MongoDB Backups: What is mongodump?

MongoDB Backups: What is mongodump?

Onyancha Brian Henry
20 February 2020

Database backup for any organization should be an important undertaking for ensuring business continuity in any case of database catastrophe. Restoration of the operational database is only possible if there is a backup in place. Backups are achieved through database replication using either database utilities or some external setups. Database backups help administrators to restore the database to its operational state along with its data logs. Besides, backups may be created to ensure a company is compliant with organizations and government regulations that may dictate the need to access critical and essential business data after any technical outage.

Backups can also be used to ensure data integrity and consistency through close comparison of the previous backups with the current database data. In the end, this can provide directions towards fixing application errors that are leading to such.

MongoDB has three backup strategies:

  1. mongodumb, a utility bundled with the MongoDB itself.
  2. Filesystem snapshots whereby data is collected from the database files and then stored in another cloud centre.
  3. MongoDB Management Service (MMS) which is a fully managed cloud service that provides a continuous backup for MongoDB.

Every approach has its pros and cons dependending on the complexity of implementation, Recovery Time Objective, Recovery Point Objective and cost.

In this article, we will only discuss the mongodumb utility, what it entails, how to perform and recovery using this utility and lastly what merits and disadvantages is it associated with.

What is Mongodump?

mongodump is a utility bundled with the MongoDB database. It is used in creating binary exports of the database contents. It can also be downloaded as a separate tool from the MongoDB Download Center. mongodumb usage ranges from three angles:

  1. Standalone deployment.
  2. Replica set deployment.
  3. Sharded cluster deployment

For a complete backup and recovery strategy, mongodump is used alongside the mongorestore tool whereby the latter is used in the restoration process. It is also possible to have partial backups based on a collection, query, changing a replica set storage engine to a standalone or syncing from production to development environment.

mongodump cannot be  used for a sharded cluster with sharded transactions in progress especially for versions later than 4.2  due to the fact that mongodump does not maintain the atomicity guarantee of transactions across the shards. In this case one can opt to use some coordinated backup and restore processes that maintain the atomicity guarantees of transactions across shards such as MongoDB Cloud Manager, MongoDB Ops Manager and MongoDB Cloud Manager.

How mongodump and mongorestore work.

mongodumb normally creates a binary export of the selected contents. This is achieved through reading of the database and creating high fidelity BSON files which are archived as a single directory. mongorestore then uses these BSON files to populate a new MongoDB database. 

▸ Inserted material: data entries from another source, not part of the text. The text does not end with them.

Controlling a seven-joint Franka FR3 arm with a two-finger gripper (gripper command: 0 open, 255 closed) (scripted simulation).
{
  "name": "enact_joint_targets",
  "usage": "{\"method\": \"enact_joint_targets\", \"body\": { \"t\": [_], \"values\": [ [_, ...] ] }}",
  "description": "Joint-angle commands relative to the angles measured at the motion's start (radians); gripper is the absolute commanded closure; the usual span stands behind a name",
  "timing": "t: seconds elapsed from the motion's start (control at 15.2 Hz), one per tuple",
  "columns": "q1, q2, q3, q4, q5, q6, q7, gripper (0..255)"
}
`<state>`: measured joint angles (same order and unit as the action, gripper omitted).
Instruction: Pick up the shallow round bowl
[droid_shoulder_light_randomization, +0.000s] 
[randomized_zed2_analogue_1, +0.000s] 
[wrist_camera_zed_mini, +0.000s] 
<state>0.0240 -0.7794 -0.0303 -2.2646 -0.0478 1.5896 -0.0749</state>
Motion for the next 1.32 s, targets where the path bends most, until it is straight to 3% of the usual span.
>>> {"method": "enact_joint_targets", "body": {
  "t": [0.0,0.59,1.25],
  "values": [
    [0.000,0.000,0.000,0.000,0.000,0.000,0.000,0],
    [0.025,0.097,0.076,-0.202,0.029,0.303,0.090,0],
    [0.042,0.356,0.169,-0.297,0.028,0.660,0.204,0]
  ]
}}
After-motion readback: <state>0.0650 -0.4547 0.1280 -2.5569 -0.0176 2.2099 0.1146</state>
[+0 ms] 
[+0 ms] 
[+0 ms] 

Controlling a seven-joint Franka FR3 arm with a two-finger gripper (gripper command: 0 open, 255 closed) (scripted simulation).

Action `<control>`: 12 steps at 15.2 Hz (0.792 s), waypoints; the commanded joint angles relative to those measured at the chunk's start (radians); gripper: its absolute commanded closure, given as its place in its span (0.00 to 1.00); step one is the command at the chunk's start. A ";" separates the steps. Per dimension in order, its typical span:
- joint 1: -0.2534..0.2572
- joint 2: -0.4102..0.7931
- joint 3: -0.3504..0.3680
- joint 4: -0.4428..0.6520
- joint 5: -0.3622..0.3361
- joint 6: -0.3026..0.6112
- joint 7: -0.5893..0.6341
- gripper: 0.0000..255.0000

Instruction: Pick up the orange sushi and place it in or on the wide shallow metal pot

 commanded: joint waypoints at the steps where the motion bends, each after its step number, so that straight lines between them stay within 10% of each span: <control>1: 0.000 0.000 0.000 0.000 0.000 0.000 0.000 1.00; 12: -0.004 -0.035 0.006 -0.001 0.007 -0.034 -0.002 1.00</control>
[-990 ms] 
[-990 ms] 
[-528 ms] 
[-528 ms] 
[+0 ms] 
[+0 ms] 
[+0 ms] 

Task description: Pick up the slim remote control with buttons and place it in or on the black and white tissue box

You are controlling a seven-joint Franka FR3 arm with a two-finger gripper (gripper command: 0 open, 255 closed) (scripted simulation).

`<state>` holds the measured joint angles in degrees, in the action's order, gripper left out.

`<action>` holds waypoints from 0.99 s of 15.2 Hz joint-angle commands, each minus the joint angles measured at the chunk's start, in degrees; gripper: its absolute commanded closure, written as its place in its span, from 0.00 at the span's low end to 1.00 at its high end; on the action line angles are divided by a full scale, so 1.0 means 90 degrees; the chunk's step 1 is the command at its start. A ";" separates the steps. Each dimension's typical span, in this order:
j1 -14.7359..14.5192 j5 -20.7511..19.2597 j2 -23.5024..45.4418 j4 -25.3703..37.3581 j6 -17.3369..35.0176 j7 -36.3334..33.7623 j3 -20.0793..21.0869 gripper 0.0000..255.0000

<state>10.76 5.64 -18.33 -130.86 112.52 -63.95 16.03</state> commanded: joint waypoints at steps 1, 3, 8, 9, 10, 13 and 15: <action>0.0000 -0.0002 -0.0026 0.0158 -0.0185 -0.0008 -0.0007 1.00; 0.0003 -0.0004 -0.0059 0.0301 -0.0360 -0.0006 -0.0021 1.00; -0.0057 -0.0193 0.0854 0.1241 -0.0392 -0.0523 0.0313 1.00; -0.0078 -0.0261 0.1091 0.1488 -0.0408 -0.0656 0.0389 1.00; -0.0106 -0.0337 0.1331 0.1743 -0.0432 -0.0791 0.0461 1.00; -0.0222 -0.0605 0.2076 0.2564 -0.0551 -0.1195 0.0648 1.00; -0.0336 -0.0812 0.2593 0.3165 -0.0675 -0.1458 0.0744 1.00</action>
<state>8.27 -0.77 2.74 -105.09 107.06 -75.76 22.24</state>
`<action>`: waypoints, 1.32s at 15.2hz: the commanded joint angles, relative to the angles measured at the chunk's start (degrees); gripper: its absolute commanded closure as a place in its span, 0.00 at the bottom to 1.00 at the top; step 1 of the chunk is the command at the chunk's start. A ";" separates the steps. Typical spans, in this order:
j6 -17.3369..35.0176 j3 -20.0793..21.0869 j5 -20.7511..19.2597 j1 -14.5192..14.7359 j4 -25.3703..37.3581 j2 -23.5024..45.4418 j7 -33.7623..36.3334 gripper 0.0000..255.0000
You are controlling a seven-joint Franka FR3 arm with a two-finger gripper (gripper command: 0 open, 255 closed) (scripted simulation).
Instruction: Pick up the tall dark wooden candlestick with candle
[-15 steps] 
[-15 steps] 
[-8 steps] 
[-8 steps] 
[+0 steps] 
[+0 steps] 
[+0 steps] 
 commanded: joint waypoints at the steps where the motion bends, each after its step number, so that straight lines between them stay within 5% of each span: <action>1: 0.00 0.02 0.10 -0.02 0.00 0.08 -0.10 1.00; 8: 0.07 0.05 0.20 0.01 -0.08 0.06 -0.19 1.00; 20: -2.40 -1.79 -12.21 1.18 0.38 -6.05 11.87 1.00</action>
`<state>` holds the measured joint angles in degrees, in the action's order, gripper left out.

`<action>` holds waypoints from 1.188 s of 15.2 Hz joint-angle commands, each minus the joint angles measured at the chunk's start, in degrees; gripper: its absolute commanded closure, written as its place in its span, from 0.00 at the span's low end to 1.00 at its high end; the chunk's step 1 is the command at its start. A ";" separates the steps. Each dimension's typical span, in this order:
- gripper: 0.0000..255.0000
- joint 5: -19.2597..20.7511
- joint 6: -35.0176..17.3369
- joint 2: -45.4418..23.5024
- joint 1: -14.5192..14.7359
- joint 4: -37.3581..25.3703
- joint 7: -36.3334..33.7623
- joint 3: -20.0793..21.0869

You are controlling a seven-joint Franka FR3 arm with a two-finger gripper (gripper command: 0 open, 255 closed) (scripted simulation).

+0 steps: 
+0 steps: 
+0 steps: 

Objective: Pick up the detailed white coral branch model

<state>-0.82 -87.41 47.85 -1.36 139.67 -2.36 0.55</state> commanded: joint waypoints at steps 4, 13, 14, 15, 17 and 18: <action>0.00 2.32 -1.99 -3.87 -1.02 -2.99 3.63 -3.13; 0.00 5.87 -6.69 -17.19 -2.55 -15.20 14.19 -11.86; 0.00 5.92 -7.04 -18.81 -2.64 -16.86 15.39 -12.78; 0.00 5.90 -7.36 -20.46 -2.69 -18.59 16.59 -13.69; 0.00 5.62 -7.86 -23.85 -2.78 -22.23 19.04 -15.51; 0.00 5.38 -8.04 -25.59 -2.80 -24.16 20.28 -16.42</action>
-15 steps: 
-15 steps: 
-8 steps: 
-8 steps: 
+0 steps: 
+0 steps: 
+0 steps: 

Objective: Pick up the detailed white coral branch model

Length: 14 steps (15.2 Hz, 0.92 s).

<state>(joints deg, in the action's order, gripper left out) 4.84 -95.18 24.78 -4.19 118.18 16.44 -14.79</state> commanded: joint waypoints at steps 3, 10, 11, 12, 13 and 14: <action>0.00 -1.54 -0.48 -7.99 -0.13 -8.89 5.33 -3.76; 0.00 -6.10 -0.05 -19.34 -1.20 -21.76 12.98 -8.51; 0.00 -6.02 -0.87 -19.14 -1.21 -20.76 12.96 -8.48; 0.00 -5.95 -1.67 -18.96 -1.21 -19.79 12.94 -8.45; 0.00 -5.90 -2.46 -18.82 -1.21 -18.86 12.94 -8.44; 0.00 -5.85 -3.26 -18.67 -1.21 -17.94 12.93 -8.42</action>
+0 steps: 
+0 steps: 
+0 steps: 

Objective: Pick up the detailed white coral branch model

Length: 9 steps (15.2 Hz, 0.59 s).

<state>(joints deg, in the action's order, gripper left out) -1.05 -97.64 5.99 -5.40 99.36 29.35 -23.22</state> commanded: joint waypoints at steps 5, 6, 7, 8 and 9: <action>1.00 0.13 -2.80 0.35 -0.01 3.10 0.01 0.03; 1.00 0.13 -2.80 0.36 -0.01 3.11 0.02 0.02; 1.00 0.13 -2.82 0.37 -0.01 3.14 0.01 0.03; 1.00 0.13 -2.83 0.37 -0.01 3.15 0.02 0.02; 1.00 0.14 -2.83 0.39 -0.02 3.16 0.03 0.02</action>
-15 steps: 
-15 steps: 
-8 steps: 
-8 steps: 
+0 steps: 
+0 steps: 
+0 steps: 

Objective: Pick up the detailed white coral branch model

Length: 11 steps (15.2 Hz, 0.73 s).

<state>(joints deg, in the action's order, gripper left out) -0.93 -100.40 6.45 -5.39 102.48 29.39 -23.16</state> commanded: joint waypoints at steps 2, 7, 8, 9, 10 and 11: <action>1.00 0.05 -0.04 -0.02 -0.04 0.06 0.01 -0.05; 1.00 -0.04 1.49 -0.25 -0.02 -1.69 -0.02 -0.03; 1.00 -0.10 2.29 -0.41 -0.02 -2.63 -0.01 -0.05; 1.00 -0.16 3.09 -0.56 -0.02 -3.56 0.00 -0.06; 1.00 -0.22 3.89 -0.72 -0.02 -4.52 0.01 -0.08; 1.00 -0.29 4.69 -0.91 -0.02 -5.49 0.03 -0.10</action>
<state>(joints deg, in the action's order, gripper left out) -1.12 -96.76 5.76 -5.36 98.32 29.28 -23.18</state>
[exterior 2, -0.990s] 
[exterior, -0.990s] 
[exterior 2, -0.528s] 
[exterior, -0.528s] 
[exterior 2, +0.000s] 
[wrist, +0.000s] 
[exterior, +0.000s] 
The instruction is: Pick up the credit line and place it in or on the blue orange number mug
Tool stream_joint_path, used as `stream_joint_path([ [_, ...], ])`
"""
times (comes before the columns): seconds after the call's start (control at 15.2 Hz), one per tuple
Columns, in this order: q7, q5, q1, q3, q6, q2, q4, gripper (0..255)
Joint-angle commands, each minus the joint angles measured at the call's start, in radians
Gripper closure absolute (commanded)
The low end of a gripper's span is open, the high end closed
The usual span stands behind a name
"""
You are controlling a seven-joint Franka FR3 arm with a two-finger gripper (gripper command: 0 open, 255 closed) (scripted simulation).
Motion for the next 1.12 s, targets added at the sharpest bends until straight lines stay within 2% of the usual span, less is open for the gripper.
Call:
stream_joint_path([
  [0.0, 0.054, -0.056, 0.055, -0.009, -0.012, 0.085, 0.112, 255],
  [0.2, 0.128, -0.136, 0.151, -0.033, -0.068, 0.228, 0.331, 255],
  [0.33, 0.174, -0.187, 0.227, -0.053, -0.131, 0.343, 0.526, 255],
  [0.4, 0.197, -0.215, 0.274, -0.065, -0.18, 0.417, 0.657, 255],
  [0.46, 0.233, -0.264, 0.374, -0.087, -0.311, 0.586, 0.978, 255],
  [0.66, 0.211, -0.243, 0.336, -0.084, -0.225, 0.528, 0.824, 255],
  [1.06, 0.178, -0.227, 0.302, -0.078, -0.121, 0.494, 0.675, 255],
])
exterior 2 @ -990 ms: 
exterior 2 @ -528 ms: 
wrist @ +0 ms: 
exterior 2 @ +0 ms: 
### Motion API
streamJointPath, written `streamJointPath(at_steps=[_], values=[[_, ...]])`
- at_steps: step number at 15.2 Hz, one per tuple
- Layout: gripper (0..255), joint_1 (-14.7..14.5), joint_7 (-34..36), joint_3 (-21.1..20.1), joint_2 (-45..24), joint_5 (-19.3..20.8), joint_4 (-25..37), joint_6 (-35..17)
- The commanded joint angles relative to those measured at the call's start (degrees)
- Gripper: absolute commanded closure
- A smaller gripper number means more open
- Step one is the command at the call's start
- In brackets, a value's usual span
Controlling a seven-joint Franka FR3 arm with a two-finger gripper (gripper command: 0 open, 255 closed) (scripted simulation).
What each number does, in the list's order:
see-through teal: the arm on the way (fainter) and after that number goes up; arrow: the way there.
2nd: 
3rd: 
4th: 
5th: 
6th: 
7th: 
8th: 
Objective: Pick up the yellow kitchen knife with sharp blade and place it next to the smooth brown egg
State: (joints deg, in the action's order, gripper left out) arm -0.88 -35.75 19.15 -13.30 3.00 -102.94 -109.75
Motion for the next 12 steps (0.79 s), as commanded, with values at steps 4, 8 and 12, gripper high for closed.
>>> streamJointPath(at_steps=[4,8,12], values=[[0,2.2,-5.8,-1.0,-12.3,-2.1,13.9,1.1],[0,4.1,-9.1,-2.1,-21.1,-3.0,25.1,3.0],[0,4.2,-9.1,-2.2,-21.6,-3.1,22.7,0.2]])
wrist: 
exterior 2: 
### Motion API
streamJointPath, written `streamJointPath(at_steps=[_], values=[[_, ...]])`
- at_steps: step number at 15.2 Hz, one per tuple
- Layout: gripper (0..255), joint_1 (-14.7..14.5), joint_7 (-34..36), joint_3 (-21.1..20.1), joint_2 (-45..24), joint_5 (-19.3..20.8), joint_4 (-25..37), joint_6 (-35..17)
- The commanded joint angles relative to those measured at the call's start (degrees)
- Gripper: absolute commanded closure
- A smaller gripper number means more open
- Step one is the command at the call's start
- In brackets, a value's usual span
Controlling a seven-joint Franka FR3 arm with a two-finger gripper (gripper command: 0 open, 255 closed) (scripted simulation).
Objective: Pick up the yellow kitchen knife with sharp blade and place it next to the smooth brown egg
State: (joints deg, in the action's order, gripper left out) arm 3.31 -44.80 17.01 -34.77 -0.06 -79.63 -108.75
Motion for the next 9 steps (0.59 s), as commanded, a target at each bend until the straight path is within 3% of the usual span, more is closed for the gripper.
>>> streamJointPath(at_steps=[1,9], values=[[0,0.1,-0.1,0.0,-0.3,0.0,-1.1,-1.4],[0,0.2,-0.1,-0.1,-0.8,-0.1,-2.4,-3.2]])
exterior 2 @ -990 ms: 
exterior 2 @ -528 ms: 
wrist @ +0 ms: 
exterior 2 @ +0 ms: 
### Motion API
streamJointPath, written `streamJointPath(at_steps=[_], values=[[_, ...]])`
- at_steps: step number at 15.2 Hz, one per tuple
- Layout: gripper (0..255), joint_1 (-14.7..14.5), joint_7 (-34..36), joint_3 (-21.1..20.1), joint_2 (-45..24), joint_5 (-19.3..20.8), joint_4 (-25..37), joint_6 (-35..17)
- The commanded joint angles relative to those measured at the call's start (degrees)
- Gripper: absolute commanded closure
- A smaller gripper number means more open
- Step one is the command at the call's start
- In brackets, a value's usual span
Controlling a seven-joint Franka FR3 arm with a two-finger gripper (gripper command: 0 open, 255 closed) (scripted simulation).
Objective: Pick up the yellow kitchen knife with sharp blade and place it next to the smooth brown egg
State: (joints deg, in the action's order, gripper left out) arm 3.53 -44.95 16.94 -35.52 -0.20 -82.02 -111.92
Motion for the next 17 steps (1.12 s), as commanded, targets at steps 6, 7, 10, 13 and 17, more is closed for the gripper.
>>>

However, this backup strategy is efficient and simple for backing up small MongoDB deployments, hence not ideal for large systems backup. The reason behind this is, mongodump adversely degrades the performance of mongod instance when connected to it. If you are backing up a large data set, then system memory may become insufficient due to a large number of queries that will push the working set out of memory. Consequently this will cause page faults. Page faults are interruptions that occur when a program requests data that is not currently in real memory hence triggers the database to fetch the data from a virtual memory and load it into RAM.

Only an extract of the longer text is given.